> Work order
Return exactly the lines below, starting with the one that has "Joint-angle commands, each" and going on through the one that has "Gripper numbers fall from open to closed".

> Task data

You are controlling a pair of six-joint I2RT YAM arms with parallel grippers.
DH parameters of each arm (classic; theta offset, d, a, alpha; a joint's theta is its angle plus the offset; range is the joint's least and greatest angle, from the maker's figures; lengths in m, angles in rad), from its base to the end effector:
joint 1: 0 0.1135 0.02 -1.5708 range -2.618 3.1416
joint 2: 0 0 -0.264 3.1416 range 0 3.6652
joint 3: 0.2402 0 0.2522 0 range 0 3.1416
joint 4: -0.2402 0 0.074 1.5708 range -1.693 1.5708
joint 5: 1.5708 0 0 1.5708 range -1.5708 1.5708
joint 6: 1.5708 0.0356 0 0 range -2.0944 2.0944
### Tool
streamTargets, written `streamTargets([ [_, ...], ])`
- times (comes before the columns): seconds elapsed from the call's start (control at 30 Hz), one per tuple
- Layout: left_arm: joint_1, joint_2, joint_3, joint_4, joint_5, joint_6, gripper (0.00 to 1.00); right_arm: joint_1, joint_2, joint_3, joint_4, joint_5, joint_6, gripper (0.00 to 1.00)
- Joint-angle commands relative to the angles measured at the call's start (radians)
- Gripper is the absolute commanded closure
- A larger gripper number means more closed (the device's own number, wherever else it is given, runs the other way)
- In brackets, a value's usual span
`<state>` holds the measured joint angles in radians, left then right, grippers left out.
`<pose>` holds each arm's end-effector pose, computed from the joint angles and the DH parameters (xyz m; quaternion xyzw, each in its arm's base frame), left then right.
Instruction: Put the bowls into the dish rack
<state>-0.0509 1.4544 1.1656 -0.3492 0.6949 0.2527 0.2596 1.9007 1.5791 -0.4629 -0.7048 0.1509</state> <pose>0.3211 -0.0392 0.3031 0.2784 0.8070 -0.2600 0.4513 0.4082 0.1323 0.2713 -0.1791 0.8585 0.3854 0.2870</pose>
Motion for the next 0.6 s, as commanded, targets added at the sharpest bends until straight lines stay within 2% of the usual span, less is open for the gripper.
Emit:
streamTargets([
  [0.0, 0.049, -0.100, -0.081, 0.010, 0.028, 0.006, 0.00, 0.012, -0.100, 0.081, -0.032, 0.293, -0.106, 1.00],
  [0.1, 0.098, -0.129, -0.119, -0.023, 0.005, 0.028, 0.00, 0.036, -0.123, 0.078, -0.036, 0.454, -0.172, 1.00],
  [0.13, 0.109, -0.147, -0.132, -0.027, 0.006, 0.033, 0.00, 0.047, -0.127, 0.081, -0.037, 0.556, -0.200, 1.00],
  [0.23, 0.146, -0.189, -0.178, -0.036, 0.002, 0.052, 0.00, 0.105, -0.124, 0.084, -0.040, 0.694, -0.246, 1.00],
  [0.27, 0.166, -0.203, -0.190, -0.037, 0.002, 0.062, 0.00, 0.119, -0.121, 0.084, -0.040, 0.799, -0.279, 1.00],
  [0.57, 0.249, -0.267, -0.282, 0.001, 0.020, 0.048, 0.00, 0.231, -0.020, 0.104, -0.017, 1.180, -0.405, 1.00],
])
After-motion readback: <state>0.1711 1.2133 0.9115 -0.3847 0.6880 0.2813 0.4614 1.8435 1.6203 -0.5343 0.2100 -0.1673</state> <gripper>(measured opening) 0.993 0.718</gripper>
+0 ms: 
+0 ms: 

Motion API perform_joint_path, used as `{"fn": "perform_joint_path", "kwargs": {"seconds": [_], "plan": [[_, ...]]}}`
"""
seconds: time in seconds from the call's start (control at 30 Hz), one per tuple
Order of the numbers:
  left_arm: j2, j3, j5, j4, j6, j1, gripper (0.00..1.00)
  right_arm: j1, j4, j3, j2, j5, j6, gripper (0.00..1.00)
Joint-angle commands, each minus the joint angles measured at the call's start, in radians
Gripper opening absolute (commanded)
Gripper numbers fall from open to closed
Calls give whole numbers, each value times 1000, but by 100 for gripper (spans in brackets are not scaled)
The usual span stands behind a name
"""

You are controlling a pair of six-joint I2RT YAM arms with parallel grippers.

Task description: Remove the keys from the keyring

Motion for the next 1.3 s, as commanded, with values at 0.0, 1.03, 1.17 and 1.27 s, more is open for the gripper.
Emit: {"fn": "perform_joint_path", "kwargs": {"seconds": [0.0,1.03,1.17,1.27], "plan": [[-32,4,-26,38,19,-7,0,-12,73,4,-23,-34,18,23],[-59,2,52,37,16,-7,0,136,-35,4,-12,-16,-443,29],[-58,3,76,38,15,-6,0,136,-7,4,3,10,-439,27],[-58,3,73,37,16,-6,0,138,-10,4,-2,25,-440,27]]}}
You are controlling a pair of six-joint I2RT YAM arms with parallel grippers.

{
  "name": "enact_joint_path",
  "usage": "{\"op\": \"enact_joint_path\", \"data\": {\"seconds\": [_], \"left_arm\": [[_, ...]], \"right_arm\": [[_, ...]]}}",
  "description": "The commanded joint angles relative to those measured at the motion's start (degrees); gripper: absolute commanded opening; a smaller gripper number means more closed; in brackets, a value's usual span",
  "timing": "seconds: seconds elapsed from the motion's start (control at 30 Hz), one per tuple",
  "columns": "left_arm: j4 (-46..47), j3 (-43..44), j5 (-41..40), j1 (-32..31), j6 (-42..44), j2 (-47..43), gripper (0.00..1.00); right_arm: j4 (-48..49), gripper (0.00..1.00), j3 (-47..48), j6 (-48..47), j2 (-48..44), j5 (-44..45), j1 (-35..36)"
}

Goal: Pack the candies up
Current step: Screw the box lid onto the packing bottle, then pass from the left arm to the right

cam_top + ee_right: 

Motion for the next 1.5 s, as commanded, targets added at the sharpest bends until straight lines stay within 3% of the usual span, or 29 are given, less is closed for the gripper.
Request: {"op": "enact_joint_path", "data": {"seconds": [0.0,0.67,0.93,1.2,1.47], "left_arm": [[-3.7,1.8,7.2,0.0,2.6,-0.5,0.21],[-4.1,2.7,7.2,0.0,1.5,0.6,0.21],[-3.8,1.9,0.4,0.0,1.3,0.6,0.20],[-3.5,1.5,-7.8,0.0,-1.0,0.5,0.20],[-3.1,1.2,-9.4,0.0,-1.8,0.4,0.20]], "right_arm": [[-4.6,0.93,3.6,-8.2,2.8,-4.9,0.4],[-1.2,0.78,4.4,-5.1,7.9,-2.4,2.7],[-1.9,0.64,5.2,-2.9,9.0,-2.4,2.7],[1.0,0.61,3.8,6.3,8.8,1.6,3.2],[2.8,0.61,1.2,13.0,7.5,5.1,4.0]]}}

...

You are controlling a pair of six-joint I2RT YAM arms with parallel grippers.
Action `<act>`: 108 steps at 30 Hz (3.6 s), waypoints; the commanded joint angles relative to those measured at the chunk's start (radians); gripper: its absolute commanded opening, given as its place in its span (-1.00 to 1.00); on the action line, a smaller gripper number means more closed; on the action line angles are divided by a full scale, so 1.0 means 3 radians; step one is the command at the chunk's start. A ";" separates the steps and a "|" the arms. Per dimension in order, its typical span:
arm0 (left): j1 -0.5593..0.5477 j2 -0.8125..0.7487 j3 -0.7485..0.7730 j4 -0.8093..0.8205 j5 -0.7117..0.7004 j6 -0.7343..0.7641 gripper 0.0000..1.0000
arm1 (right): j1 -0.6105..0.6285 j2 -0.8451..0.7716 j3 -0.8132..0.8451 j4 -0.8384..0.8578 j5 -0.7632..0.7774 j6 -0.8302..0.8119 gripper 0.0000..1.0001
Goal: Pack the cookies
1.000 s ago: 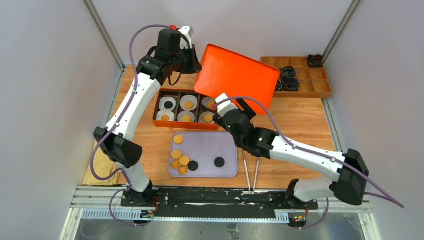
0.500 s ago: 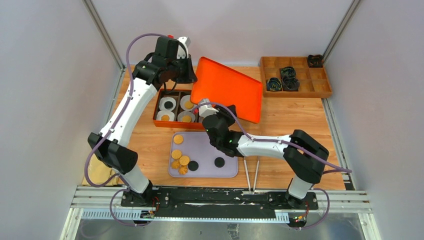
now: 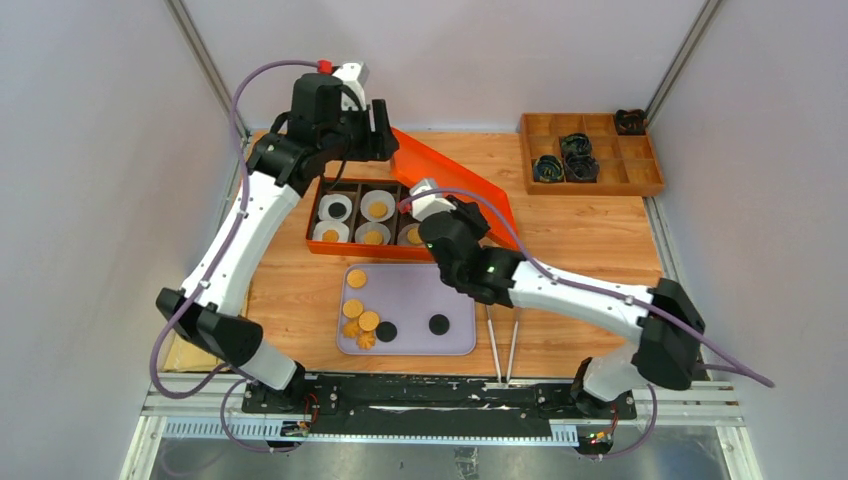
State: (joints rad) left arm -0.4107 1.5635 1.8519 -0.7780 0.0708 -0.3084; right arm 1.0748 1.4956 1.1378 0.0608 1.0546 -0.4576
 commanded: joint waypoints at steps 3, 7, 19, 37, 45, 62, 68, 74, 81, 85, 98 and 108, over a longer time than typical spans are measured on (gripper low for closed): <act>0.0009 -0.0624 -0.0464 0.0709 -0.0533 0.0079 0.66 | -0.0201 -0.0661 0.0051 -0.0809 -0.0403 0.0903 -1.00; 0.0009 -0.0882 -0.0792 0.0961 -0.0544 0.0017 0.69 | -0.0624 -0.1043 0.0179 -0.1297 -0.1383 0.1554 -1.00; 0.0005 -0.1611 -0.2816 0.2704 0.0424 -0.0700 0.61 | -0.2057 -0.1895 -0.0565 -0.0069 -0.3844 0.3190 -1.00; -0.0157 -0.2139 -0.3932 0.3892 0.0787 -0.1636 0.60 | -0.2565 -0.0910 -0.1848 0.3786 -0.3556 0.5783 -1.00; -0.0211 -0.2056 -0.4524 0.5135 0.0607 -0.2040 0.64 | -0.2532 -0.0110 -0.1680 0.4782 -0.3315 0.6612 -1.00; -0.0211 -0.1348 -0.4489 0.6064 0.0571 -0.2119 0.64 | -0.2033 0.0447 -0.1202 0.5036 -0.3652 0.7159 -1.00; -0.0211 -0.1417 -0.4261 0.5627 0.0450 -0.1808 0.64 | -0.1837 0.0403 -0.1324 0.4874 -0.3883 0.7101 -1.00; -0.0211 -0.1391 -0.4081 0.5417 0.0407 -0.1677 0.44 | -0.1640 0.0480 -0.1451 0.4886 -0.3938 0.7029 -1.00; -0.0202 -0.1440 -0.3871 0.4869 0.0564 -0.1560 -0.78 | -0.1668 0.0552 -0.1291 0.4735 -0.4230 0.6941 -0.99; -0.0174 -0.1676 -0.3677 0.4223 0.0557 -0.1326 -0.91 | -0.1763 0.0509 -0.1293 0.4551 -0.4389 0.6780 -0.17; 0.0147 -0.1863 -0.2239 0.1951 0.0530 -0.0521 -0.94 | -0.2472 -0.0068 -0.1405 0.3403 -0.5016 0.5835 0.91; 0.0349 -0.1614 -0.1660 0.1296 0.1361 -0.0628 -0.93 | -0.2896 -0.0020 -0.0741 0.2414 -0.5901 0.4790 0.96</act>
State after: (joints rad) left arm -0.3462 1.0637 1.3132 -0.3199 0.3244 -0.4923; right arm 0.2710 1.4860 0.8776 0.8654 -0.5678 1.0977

> Answer space
Joint-angle commands, each minus the joint angles measured at the call's start, in radians
Gripper opening absolute (commanded)
Gripper numbers fall from open to closed

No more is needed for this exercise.